Before we can actually plot the raw Darwin Airport temperature data, we must first calculate yearly mean station temperatures. We can accomplish this by using the rowMeans command to average all of the monthly temperatures on a per row (i.e. year) basis. It should be noted that each row mean is divided by a factor of 10 in order to convert it into degrees Celsius.

> raw$RawMeanTemp <- rowMeans(raw[, months], na.rm=TRUE)/10
> raw.globe <- raw[, c("Id", "Rec", "Year", "RawMeanTemp")]

Next, we must subset out the temperature data for Darwin Airport, split this data into the five individual records that make up the overall Darwin Airport temperature record, and create time series8 out of each these records.

> raw.darwin <- subset(raw.globe, Id == "50194120000")
> raw.darwin.recs <- split(raw.darwin, f=raw.darwin[, "Rec"], drop=TRUE)
> for (i in 1:length(raw.darwin.recs)) {
    varname <- paste("rec", i, sep=".")
    assign(varname, ts(raw.darwin.recs[[i]][, "RawMeanTemp"],
        start=raw.darwin.recs[[i]][1, "Year"]))
}

Finally, all that's left for us to do is to plot the time series.

> ts.plot(rec.1, rec.2, rec.3, rec.4, rec.5,
    col=c("blue", "purple", "red", "pink", "lightblue"),
    main="Fig.2 - Five Raw Darwin Temperature Records from GHCN",
    type="o",
    ylab="Temp (C)")

The result is shown in Fig. 2 above. It's not pretty, but it looks like it agrees with Fig. 1 and it should provide us with a good starting point for future analyses.

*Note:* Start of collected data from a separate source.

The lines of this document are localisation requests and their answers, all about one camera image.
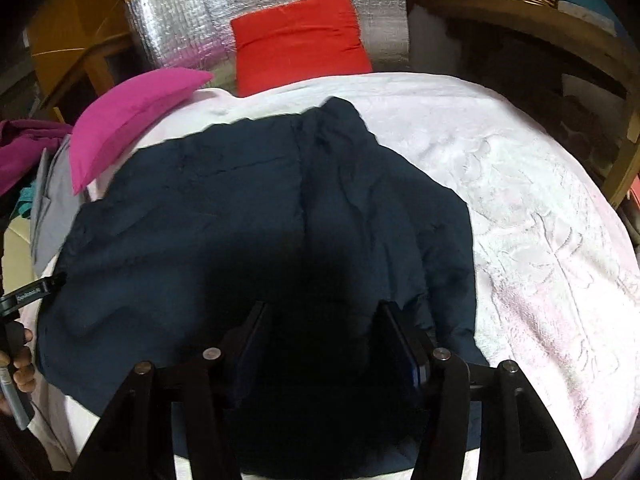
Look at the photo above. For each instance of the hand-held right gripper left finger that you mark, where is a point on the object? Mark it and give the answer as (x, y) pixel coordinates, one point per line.
(252, 355)

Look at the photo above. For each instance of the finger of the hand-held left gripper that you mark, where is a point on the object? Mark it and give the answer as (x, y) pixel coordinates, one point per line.
(35, 292)

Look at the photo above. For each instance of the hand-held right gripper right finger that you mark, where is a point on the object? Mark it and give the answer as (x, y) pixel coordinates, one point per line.
(405, 350)

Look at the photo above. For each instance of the navy blue padded jacket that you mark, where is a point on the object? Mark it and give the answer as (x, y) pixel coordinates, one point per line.
(250, 220)

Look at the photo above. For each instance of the person's left hand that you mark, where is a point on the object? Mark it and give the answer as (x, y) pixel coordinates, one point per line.
(23, 374)

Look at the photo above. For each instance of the grey bed sheet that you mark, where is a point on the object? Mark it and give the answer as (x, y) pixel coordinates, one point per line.
(47, 210)

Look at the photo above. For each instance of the teal cloth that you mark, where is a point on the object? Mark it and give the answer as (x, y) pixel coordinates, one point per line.
(24, 200)

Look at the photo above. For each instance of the magenta garment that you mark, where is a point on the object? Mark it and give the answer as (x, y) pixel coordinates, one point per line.
(25, 147)

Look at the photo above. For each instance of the white fleece blanket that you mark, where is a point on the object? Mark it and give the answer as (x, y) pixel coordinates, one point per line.
(540, 220)

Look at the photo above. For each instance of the pink pillow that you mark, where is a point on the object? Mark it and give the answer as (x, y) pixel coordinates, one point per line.
(130, 120)

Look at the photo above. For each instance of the yellow wooden cabinet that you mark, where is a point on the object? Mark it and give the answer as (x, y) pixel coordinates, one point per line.
(75, 25)

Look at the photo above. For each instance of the red pillow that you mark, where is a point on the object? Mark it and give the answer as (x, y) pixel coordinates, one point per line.
(300, 45)

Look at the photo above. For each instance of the silver foil insulation sheet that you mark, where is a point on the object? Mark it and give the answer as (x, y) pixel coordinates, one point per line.
(200, 20)

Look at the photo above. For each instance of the wooden shelf unit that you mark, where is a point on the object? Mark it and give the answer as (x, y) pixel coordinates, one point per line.
(575, 55)

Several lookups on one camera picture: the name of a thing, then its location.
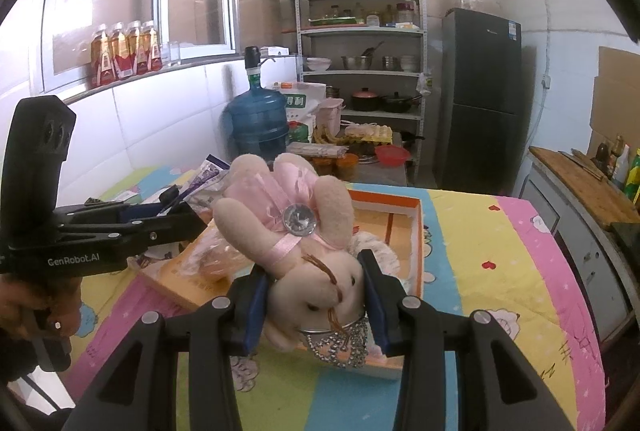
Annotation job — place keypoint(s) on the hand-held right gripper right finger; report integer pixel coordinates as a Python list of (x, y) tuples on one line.
[(377, 326)]

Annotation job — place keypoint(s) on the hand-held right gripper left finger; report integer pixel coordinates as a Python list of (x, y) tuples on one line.
[(255, 311)]

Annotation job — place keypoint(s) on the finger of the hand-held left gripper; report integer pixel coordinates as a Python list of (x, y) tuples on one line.
[(165, 231), (150, 210)]

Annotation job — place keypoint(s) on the orange-rimmed cardboard box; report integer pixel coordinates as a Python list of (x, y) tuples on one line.
[(395, 221)]

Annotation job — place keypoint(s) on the pink-dress plush bunny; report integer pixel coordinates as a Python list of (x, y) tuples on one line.
[(280, 191)]

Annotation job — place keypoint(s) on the white crochet soft toy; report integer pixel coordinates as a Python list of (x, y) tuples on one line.
[(382, 256)]

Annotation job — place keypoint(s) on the person's left hand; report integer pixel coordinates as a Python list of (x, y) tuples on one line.
[(20, 298)]

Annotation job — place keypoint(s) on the clear plastic bag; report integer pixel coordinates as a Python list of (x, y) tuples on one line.
[(215, 261)]

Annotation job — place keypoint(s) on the purple printed packet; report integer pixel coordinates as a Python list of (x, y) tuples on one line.
[(210, 173)]

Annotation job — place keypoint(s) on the blue water jug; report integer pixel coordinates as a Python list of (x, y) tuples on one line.
[(257, 116)]

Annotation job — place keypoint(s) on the orange plastic jar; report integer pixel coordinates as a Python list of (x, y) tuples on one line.
[(346, 167), (317, 166)]

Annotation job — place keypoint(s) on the clear drinking glass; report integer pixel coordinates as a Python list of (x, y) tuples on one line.
[(175, 53)]

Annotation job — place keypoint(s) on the flat noodle box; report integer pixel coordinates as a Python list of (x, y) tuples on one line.
[(315, 148)]

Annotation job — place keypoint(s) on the red plastic basin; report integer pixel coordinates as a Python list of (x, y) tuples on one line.
[(392, 155)]

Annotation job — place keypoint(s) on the black water pump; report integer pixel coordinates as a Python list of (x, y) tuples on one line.
[(251, 58)]

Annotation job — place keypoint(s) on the bunch of bananas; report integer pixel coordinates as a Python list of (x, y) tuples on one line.
[(330, 137)]

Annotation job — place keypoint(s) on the egg tray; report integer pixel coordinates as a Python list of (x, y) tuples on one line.
[(367, 132)]

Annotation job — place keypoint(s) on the white green flour sack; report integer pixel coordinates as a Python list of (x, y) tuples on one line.
[(305, 92)]

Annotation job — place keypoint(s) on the white sliding window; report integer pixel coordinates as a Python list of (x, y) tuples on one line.
[(165, 6)]

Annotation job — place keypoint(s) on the pink plastic bin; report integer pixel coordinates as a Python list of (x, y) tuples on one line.
[(330, 116)]

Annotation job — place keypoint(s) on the grey counter cabinet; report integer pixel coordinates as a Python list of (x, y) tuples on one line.
[(575, 251)]

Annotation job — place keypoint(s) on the stack of white bowls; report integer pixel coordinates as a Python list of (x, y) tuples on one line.
[(318, 64)]

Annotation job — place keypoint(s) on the black wok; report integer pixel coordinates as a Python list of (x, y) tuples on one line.
[(400, 102)]

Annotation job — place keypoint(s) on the black pot with red lid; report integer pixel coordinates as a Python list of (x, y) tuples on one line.
[(366, 101)]

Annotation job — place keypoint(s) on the dark grey refrigerator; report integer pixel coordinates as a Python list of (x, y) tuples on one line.
[(480, 111)]

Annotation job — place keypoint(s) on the wooden cutting board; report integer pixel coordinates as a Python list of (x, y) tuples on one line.
[(590, 186)]

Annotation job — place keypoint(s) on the steel bowl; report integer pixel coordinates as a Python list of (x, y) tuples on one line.
[(357, 62)]

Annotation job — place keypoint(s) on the kitchen knife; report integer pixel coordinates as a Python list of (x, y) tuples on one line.
[(582, 163)]

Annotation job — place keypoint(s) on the green tray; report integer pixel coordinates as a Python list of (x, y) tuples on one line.
[(335, 22)]

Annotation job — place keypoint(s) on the dark sauce bottle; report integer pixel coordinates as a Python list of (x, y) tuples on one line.
[(602, 158)]

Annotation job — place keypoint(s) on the white spray bottle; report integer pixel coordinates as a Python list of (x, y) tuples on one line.
[(621, 168)]

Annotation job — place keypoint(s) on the row of condiment jars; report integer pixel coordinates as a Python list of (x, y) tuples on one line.
[(405, 13)]

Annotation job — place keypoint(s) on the brown cardboard sheet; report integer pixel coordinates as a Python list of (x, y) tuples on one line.
[(617, 96)]

  1. Eschenbach, W. (2009-12-08). The Smoking Gun At Darwin Zero. Watts Up With That?
  2. Scepticism's limits. (2009-12-11). The Economist.
  3. Eschenbach, W. (2009-12-12). Willis: Reply to the Economist. Watts Up With That?
  4. Climate manipulation gun still notably smoke-free. (2009-12-14). The Economist.
  5. Eschenbach (2009-12-08). Figure 5.
  6. GHCN-Monthly Version 2. (2008-08-20). NOAA.
  7. R version 2.6.2 (2008-02-08). On Ubuntu, you can install R via the apt-get utility. You will want to install the r-base and r-base-dev packages.
  8. Shumway, R. H., & Stoffer, D. S. (2006). An R Time Series Tutorial. For, Time Series Analysis and Its Applications: With R Examples (2nd Ed.). New York: Springer-Verlag.